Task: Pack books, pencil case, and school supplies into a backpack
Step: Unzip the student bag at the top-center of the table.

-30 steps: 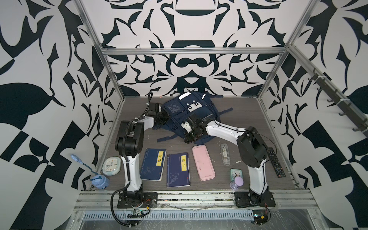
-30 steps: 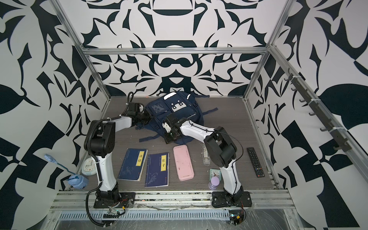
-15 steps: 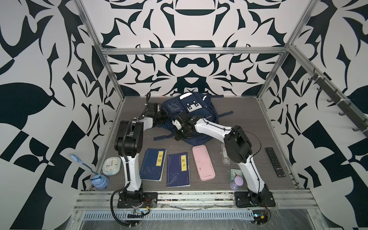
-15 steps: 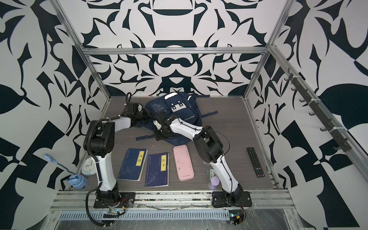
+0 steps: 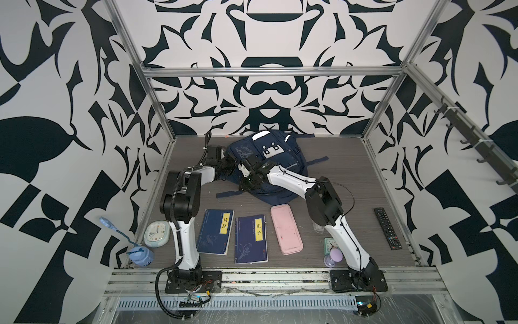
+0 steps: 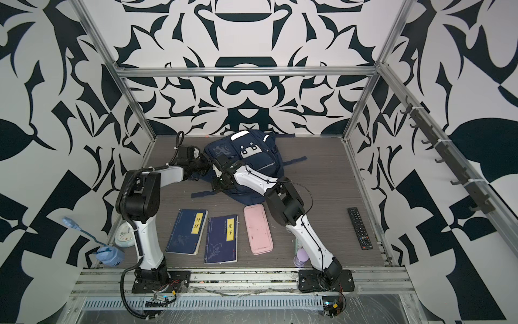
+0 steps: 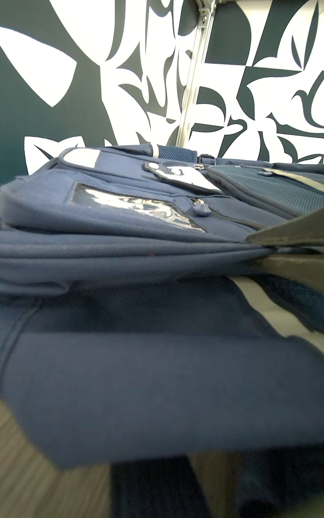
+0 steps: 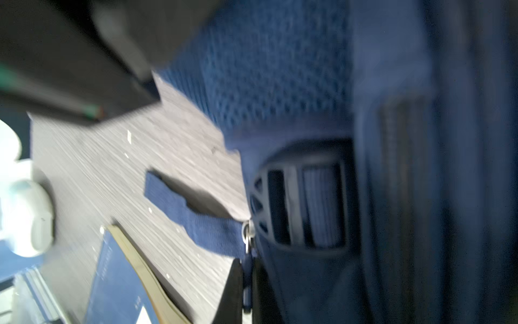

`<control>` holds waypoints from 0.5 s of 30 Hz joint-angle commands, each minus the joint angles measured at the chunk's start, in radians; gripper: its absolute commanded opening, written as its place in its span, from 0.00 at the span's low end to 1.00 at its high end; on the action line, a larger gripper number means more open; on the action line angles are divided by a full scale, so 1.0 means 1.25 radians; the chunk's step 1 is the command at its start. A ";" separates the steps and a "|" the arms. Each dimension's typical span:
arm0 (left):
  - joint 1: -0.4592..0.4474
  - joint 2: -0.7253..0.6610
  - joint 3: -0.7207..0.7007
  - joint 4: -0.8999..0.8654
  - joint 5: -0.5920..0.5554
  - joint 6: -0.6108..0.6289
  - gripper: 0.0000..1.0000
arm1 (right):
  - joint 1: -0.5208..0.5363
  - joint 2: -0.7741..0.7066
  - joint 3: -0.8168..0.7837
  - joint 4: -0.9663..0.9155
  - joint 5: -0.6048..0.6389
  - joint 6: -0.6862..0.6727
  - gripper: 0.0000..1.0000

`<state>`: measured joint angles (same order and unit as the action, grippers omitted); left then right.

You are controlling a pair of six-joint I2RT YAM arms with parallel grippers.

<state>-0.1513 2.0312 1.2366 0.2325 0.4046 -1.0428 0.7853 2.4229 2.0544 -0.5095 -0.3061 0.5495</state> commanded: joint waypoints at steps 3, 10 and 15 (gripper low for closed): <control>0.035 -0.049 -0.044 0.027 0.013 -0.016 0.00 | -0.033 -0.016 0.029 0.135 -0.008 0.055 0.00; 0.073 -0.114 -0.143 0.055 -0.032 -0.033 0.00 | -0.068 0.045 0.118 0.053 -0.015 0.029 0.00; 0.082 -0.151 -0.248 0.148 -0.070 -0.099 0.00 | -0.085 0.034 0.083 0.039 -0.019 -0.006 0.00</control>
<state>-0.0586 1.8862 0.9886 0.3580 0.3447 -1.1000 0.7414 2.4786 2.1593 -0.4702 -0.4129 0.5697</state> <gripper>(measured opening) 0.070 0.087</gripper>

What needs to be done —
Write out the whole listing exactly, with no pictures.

Expected output —
Task: Pack books, pencil case, and school supplies into a backpack
Step: Unzip the student bag at the top-center of the table.

-30 steps: 
-30 steps: 
-15 steps: 
-15 steps: 
+0 steps: 
+0 steps: 
+0 steps: 
+0 steps: 

`<control>` holds waypoints from 0.5 s of 30 Hz joint-angle commands, each minus the joint angles measured at the chunk's start, in radians; gripper: its absolute commanded opening, written as its place in its span, from 0.00 at the span's low end to 1.00 at its high end; on the action line, a larger gripper number means more open; on the action line angles are divided by a full scale, so 1.0 means 1.25 radians; the chunk's step 1 is the command at its start. A ";" separates the steps and a "|" the arms. Each dimension's typical span:
arm0 (left):
  - joint 1: -0.4592..0.4474
  - joint 2: -0.7253..0.6610
  - joint 3: -0.7207..0.7007
  - joint 4: -0.8999..0.8654
  - joint 5: -0.5920..0.5554
  - joint 6: -0.6108..0.6289
  - gripper: 0.0000..1.0000
arm1 (right):
  - joint 1: -0.5208..0.5363
  - joint 2: -0.7741..0.7066
  - joint 3: -0.8168..0.7837
  - joint 4: -0.9663..0.9155
  - joint 5: -0.6048..0.6389
  - joint 6: -0.6862..0.6727
  - gripper: 0.0000..1.0000

`<state>`: measured joint angles (same order and unit as the action, grippers omitted); left then right.

You are controlling a pair of six-joint I2RT YAM arms with parallel grippers.

<state>-0.1513 2.0312 1.2366 0.2325 0.4046 -1.0428 0.7853 2.4229 2.0544 -0.5095 -0.3061 0.5495</state> commanded: joint waypoints at steps 3, 10 and 15 (gripper low for closed): <control>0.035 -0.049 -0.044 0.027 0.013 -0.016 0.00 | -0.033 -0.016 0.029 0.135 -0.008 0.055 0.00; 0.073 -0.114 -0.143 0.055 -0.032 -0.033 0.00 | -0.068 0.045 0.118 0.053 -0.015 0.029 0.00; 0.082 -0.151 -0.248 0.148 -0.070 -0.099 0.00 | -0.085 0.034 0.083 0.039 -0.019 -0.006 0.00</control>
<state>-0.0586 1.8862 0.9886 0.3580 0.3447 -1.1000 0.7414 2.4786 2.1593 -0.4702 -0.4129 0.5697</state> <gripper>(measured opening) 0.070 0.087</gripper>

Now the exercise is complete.